Women Can’t Do the Math?

April 04, 2011

Each month this year, AAUW teams up with Nature Publishing Group, one of the world’s leading science publishers, in an online forum on women in science. The AAUW posts highlight findings from our 2010 research report, Why So Few? Women in Science, Technology, Engineering, and Mathematics, now in its third printing.

Some people suggest that women are underrepresented in certain science, technology, engineering, and math (STEM) fields because boys outnumber girls at the very high end of the math test score distribution. In other words, girls’ and women’s math skills hold them back from pursuing STEM careers.

This argument is not convincing to me for two reasons. First, girls have made large inroads into the ranks of children identified as “mathematically gifted” in the past 30 years, while women’s representation in mathematically demanding fields such as physics, computer science, and engineering has not kept pace.

And the second reason — even more compelling than the first, in my opinion — is that the science and engineering workforce is not populated primarily by the highest-scoring math students, male or female. Researcher Catherine Weinberger found that fewer than one-third of college-educated white men in the engineering, math, computer science, and physical science workforce scored higher than 650 on the math section of the SAT, and more than one-third scored below 550 — the math score of the average humanities major.

So even though a correlation exists between high school math test scores and later entry into STEM education and careers, very high math scores are not necessarily a prerequisite for success in STEM fields.

What do you think?

By:   |   April 04, 2011


  1. cheryl fillekes says:

    Weird. I got a 680, and thought it was low. It was, compared to my verbal of 740. You mean to tell me that all along those guys I worked with I thought were idiots…actually were? Who woulda thunk.

    Interestingly, after 4 years of engineering school, my math-vs-verbal scores flipped — my math score was higher than my verbal. So much for our uteri determining our cognitive abilities. What hogwash. It’s nothing more than exposure.
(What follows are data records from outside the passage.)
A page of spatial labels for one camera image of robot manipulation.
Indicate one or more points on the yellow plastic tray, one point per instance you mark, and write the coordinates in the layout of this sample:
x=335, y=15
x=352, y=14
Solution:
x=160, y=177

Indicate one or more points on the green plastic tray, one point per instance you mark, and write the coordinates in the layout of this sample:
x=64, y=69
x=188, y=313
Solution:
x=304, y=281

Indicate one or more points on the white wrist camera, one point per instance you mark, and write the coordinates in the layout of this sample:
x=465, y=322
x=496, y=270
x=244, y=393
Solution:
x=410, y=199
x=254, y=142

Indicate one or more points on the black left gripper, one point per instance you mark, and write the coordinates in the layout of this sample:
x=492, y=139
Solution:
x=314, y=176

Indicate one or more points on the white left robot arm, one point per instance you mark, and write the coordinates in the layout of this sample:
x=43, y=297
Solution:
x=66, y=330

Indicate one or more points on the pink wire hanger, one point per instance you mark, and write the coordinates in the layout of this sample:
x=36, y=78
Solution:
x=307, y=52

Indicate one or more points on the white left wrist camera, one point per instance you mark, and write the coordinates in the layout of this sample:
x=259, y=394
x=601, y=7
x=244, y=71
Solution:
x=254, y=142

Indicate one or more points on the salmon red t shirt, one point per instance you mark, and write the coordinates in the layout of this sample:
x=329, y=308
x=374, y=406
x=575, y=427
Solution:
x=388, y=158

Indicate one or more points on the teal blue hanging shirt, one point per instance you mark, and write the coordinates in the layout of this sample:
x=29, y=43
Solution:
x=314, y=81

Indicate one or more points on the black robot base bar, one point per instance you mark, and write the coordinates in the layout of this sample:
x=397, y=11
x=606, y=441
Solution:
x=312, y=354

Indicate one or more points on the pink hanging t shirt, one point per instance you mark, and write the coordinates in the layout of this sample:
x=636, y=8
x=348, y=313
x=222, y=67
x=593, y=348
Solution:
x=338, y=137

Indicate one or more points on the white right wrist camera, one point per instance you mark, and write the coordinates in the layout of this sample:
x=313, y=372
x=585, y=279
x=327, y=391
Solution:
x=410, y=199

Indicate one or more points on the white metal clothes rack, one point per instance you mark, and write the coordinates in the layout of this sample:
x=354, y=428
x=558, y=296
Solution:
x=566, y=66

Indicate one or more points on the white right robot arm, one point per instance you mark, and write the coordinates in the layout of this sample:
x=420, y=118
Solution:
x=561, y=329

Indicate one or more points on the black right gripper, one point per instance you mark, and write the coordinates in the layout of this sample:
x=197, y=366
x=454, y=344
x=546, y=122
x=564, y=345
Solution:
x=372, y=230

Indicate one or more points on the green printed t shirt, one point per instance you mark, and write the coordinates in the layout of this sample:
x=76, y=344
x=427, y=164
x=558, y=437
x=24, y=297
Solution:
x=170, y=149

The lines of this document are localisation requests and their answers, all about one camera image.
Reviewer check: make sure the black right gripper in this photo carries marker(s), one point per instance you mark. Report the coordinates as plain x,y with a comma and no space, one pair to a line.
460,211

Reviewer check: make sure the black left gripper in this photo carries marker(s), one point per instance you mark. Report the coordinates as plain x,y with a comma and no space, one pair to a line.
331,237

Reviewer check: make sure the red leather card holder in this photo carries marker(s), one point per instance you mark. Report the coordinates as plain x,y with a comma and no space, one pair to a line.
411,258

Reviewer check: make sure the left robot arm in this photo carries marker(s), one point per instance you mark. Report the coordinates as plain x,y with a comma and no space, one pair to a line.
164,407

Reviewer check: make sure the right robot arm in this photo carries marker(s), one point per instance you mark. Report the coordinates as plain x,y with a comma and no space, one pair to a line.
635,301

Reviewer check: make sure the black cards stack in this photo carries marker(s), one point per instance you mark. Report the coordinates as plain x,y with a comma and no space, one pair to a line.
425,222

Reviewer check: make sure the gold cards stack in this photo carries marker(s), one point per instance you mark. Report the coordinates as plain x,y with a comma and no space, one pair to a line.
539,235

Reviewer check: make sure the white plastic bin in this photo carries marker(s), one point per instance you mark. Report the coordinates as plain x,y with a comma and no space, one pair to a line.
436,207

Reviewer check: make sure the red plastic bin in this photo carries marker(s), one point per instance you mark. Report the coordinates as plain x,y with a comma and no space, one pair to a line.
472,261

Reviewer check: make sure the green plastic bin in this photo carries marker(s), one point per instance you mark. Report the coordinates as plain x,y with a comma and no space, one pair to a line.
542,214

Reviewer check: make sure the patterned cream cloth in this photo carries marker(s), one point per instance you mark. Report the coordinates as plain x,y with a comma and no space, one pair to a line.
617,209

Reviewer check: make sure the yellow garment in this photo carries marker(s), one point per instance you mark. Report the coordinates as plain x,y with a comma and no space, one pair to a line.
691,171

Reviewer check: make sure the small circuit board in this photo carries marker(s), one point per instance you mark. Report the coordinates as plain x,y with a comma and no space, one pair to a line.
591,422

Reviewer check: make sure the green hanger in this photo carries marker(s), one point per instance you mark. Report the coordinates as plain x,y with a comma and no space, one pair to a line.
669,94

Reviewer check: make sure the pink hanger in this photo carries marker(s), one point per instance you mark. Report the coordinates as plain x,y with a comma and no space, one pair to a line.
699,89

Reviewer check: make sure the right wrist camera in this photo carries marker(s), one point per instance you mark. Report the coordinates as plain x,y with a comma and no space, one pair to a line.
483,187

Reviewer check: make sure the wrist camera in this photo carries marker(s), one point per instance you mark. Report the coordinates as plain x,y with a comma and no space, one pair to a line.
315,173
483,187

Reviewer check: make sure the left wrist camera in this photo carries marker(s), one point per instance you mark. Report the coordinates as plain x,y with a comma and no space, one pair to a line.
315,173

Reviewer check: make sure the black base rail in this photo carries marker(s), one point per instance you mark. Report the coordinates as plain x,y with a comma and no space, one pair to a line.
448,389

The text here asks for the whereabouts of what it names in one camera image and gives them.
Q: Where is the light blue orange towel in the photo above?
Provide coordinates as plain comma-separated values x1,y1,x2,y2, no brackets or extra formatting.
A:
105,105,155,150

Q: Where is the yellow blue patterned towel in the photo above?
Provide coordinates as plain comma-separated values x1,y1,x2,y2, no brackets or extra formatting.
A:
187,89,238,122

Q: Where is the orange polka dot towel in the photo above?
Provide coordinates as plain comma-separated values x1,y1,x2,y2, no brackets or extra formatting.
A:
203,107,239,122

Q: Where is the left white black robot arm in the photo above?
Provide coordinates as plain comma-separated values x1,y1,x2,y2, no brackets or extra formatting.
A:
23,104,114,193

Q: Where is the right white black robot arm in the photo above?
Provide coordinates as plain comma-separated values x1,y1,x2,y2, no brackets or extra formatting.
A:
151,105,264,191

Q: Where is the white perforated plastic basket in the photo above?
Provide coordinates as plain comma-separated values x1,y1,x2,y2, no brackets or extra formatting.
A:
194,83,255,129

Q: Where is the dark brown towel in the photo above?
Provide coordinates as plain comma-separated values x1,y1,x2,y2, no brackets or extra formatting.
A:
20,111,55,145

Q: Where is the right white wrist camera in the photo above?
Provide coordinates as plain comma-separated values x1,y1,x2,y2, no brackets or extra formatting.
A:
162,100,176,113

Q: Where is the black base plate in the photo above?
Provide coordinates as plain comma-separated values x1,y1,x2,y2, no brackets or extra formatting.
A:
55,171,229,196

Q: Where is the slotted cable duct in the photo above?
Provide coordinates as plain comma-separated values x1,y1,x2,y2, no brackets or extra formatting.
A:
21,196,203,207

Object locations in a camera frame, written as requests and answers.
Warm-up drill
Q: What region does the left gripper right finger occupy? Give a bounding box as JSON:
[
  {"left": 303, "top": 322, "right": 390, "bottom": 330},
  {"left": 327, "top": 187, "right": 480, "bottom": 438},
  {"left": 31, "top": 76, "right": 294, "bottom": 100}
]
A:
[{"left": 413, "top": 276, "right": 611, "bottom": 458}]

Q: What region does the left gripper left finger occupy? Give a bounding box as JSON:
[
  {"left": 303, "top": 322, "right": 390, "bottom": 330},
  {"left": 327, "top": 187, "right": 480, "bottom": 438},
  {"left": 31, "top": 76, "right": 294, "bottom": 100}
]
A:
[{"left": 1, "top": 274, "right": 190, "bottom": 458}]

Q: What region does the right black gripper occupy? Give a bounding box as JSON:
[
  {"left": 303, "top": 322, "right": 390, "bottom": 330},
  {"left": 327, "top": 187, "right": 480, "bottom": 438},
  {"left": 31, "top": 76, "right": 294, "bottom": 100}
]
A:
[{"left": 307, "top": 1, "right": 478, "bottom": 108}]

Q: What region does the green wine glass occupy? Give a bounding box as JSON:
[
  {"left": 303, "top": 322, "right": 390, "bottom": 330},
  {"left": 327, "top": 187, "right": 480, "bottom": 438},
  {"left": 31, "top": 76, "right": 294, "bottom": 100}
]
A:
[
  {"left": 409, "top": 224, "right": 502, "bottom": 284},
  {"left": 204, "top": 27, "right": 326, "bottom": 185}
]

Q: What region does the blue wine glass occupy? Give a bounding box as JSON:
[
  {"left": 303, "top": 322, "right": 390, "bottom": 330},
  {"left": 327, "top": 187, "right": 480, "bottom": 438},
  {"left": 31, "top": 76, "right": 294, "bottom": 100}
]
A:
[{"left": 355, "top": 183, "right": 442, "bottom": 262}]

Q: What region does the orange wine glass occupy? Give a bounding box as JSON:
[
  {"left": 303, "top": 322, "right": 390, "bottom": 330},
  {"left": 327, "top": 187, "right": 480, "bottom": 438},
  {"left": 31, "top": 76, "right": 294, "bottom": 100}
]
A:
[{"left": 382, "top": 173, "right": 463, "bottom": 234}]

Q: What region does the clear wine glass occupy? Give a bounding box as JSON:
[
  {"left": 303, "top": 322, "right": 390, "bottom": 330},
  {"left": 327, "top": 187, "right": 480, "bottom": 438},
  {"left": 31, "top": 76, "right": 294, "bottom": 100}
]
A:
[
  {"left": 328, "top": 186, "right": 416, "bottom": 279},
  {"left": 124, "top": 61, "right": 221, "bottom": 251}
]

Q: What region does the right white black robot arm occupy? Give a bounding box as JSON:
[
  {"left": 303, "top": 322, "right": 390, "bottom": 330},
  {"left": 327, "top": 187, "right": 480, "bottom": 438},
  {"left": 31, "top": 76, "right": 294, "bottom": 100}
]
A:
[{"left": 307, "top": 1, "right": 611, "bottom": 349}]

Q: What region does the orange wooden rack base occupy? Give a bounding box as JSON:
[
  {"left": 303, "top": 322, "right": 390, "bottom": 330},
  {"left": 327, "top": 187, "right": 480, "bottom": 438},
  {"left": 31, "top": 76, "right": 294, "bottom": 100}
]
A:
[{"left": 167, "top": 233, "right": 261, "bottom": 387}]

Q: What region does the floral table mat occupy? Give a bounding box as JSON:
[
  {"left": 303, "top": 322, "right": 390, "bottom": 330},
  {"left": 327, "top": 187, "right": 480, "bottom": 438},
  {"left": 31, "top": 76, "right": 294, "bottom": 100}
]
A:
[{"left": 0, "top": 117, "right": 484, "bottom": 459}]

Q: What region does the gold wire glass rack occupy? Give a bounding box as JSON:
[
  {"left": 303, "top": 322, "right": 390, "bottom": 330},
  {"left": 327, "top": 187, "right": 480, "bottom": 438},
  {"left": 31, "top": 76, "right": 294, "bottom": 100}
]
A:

    And that “spatial relations” nonsense never had much truck with me either — in their attempt to tell me I “couldn’t” take mechanical drawing in HS, they had me take a spatial relations test. I scored in the 99.99th percentile. I was the first girl to take mechanical drawing in Huntington High School — and the first to take ANY course in Industrial Arts.

    The reason women haven’t been going into engineering and the physical sciences is because it’s a highly-paid frat house, pure and simple. Discrimination. D-I-S-C-R-I-M-I-N-A-T-I-O-N. Discrimination.

  2. Whitney says:

    I was a mathematically gifted child and ready for Algebra in the 6th grade. My school would not let me take Algebra due to a scheduling conflict, I was required instead to take Home Economics. Why? It was a state mandate that children take home economics. Algebra was a privilege. I frequently wondered if I had been a boy, would they have chosen to enforce requirements for home economics over encouragement of a gifted mind for mathematics.

    When I was allowed to take Algebra in the 8th grade, there were three other girls in the class of 14. By the time we reached AP calculus the 4 girls were still in the class, but only two boys remained. We are now an actuary, an engineer, a high school math teacher, and a business woman.

    Perhaps more than test scores and biology, we chose careers in which we were genuinely interested and in which we felt like we could make a good living, and we could do this because we (eventually) were supported by our teachers, parents, and peers.